Debate sobre a saúde pública no Brasil
Enviada em 01/04/2019
Na Idade Média, grande parcela das pessoas viviam em péssimas condições de higiene, o que acarretava no aparecimento de várias doenças. No Brasil hodierno, porém, apesar daquele cenário de salubridade não ser tão intenso, a questão da saúde pública ainda é preocupante e precisa de melhorias. Nessa conjectura, é necessário que haja ajustes no financiamento e, também, na distribuição de médicos no país.
Embora a rede pública ofereça inúmeros tratamentos através do Sistema Único de Saúde(SUS), nota-se que ainda há uma grande deficiência na gestão. Isso porque o poder público investe mais em outras áreas da sociedade do que em saúde. Corrobora isso dados da ONU, os quais mostram que o Brasil é um dos países com mais baixo PIB gasto em saúde, sendo investido quase um terço do que outros países investem, como a França. Assim, financiar saúde de melhor qualidade é também emergir o país.
Além disso, é notória a necessidade de mudança na distribuição de médicos no país. Uma pesquisa feita pela Folha de São Paulo mostrou que a quantidade de médicos nas capitais é quase o triplo das cidades de interior, apesar da população dessas ser bem maior, tornando a saúde da maior parcela de brasileiros de má qualidade. Esses fatores vão contra um dos direitos mais significativos da Constituição Federal de 1988: direito de saúde à todos. Logo, promover saúde de má qualidade é um infringir de direitos fundamentais.

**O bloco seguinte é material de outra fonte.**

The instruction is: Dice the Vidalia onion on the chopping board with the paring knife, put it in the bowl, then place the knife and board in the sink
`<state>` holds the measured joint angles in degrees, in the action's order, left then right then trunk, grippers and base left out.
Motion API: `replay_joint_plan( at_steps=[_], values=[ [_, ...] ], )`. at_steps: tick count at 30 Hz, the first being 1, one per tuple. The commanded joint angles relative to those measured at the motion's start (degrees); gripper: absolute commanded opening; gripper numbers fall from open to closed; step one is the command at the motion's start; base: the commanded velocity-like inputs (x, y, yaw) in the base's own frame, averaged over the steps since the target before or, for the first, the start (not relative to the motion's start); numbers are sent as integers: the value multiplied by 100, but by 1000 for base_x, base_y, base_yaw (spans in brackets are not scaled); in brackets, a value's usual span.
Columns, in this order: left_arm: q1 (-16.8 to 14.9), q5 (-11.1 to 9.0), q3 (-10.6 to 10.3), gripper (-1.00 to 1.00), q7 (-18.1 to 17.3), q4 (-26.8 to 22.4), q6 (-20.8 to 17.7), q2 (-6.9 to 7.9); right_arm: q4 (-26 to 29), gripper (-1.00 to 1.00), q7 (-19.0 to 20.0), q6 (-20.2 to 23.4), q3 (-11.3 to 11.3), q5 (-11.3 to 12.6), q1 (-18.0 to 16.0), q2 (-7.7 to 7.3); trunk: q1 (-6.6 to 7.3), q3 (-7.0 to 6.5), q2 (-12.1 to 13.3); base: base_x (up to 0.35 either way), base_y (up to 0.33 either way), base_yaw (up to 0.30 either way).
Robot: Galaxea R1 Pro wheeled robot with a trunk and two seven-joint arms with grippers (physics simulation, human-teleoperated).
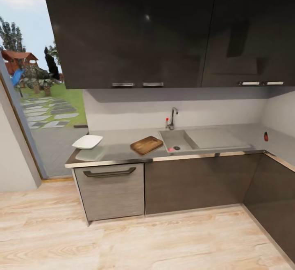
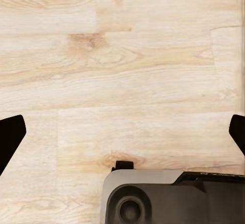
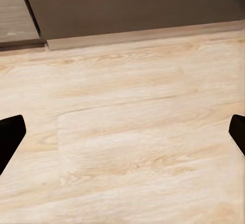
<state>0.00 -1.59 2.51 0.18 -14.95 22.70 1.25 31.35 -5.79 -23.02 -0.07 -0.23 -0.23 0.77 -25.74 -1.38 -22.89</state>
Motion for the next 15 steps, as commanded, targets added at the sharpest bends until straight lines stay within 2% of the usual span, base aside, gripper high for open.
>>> replay_joint_plan(
  at_steps=[1, 5, 15],
  values=[
    [0, -16, 5, 100, 0, 1, 15, 1, -6, 100, -19, -17, -2, -3, -1, 2, -4, 1, -3, 234, -233, 0],
    [0, -15, 11, 100, 0, 1, 15, -2, -6, 100, -19, -17, -2, -3, -3, 2, -4, 1, -3, 154, -241, 0],
    [0, -10, 12, 100, 0, 8, 15, 2, -6, 100, -19, -16, -2, -3, -3, 2, -4, 1, -3, 44, -269, 0]
  ],
)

Infere-se, portanto, que alternativas viáveis para a melhoria da saúde pública no Brasil sejam apresentadas. Para tanto, cabe ao poder público investir mais na área da saúde, diminuindo gastos em outros setores da sociedade, com o objetivo de melhorar a qualidade de vida dos brasileiros, como acontece em países desenvolvidos, como a França. Além disso, as entidades municipais devem incentivar o trabalho dos médicos nas cidades interioranas, com o oferecimento de bons salários, visando melhorar a distribuição de médicos no país. Dessa forma, será possível, a médio prazo, assegurar o acesso igualitário e universal à saúde de boa qualidade, como previsto pela Constituição.